At first glance, the BIO structure may seem more difficult to work with than the old buffer head, which provided a nice kernel virtual address for a single chunk of data. Working with BIOs is not hard, however.

Getting request information from a BIO

A driver author could use the information above (along with the other BIO fields) to get the needed information out of the structure without too much trouble. As a general rule, however, direct access to the bio_vec array is discouraged. A set of accessor routines has been provided which hides the details of how the BIO structure works and eases access to that structure. Use of these routines will make the driver author's job easier, and, with luck, will enable a driver to keep working in the face of future block I/O changes.

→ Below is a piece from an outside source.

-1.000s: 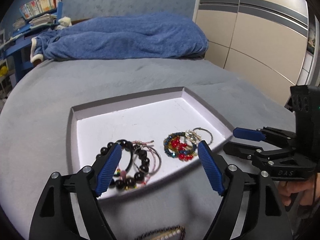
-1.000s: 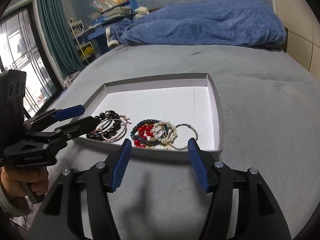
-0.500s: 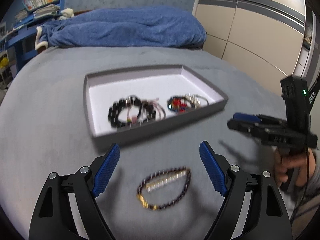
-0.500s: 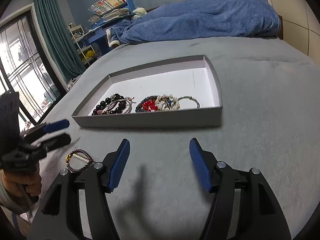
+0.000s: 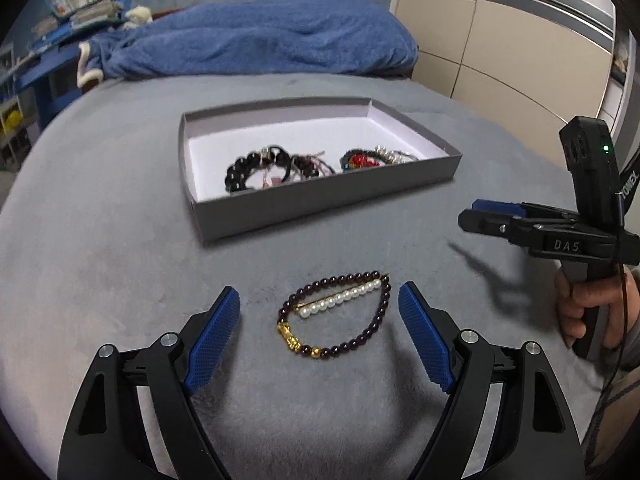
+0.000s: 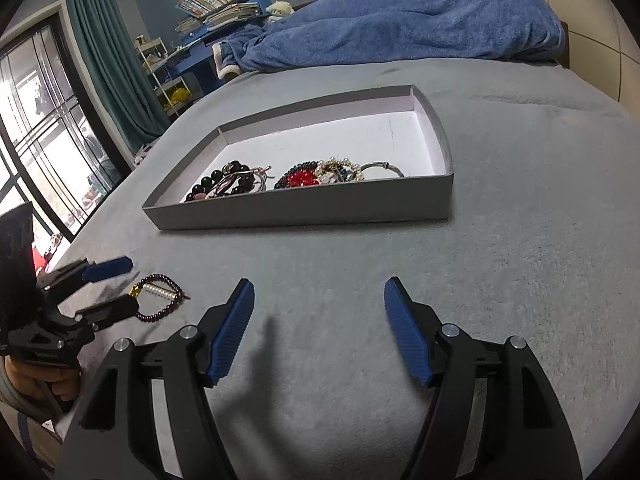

So how does one get request information from the BIO structure? The beginning sector for the entire BIO is in the bi_sector field - there is no accessor function for that. The total size of the operation is in bi_size (in bytes). One can also get the total size in sectors with:

    bio_sectors(struct bio *bio);

The function (macro, actually):

    int bio_data_dir(struct bio *bio);

returns either READ or WRITE, depending on what type of operation is encapsulated by this BIO.

Almost everything else requires working through the bio_vec array. The encouraged way of doing that is to use the special bio_for_each_segment macro:

    int segno;
    struct bio_vec *bvec;

    bio_for_each_segment(bvec, bio, segno) {
	/* Do something with this segment */
    }

Within the loop, the integer variable segno will be the current index into the array, and bvec will point to the current bio_vec structure. Usually the driver programmer need not use either variable; instead, a new set of macros is available for use within this sort of loop:

struct page *bio_page(struct bio *bio)
Returns a pointer to the current page structure.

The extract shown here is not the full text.